Final_Fine_Bigdata_Analyst.pdf
Data Processing
- Systematic Data Processing and Preprocessing:
- Ensured clustering model can accurately learn relationships among data features.
- Additional External Data:
- Utilized Value Weighted Volatility to measure customer portfolio risk preferences based on end-of-month stock balance information.
- Employed S&P Capital IQ and investpy packages for this purpose.
Clustering Approach
- Manifold Learning for Latent Variable Extraction and Dimensionality Reduction:
- Used Autoencoders and t-SNE for dimensionality reduction.
- Implemented both Linear and Convolutional Autoencoders.
- Performed six K-means clustering variations with and without external data and Autoencoders:
- Clustering without Autoencoder or external data (Silhouette: 0.390)
- Clustering with external data, without Autoencoder (Silhouette: 0.386)
- Clustering with Linear Autoencoder, without external data (Silhouette: 0.414)
- Clustering with Linear Autoencoder and external data (Silhouette: 0.415)
- Clustering with Conv Autoencoder, without external data (Silhouette: 0.583)
- Clustering with Conv Autoencoder and external data (Silhouette: 0.582)
- Optimization Results:
- No significant performance difference due to external data.
- Noticeable performance improvement with Autoencoders.
- Conv Autoencoder outperformed Linear Autoencoder.

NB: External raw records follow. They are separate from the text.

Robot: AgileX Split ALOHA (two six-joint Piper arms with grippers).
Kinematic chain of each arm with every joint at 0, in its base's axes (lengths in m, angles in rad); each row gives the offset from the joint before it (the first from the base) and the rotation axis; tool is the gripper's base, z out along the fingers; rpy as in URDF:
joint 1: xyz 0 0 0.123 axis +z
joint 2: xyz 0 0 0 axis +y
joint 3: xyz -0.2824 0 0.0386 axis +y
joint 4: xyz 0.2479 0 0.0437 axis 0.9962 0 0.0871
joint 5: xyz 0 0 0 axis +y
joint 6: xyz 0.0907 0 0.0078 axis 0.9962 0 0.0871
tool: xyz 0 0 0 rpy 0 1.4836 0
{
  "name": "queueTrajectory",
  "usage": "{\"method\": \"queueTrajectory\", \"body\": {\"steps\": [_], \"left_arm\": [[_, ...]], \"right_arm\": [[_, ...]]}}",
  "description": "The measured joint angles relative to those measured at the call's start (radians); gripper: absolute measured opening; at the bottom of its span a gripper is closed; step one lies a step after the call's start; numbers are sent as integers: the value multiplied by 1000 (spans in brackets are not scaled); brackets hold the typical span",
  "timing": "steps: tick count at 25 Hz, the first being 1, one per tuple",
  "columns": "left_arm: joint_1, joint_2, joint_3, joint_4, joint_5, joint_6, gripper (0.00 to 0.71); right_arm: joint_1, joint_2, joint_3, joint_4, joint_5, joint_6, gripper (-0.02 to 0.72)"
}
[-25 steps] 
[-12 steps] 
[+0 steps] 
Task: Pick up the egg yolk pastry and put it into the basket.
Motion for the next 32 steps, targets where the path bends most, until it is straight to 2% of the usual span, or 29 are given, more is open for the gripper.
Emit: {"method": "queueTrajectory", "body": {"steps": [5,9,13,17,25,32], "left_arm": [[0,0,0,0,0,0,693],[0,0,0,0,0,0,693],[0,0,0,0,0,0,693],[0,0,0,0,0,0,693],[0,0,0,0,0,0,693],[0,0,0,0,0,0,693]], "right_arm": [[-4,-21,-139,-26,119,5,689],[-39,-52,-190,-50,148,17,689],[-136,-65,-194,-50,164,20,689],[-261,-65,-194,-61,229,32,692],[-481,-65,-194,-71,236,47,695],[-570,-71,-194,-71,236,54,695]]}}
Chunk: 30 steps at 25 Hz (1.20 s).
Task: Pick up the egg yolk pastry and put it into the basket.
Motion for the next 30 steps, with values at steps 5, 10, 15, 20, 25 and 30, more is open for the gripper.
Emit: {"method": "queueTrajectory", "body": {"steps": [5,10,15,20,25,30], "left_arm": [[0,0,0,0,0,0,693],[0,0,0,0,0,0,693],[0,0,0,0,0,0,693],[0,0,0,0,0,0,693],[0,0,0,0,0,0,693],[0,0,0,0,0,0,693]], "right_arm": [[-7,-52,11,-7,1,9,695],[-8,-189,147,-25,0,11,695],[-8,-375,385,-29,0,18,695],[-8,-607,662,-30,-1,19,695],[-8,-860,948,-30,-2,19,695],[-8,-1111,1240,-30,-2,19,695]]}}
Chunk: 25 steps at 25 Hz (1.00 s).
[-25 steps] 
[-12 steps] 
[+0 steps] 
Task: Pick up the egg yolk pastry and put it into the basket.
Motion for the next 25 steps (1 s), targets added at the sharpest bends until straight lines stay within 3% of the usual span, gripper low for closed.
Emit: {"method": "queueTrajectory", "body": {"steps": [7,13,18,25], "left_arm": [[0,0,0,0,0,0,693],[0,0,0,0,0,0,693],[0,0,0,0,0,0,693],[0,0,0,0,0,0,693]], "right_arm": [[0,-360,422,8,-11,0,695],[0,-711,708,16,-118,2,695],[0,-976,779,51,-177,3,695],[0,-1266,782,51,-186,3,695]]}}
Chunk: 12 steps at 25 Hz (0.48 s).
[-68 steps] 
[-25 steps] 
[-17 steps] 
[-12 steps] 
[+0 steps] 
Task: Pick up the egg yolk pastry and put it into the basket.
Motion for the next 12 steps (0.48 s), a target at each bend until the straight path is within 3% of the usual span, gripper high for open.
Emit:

Clustering Visualization and Analysis
- Optimal Clustering and Visualization:
- Reduced data to 2D using Conv Autoencoder and t-SNE.
- Identified four optimal clusters.
- Cluster Analysis:
- Initial classification mainly by age and income.
- Potential for further refinement with additional data, such as spending habits.
- Future Enhancement:
- Analyze total asset changes with open banking or transfer data to differentiate asset changes due to returns or transfers.
Proposal for Financial Service Product
- Investment Behavior Classification:
- Aim to classify customer investment behavior and link it to portfolio-based financial product recommendations.
- Focus on lifetime portfolio management techniques like Target Date Funds.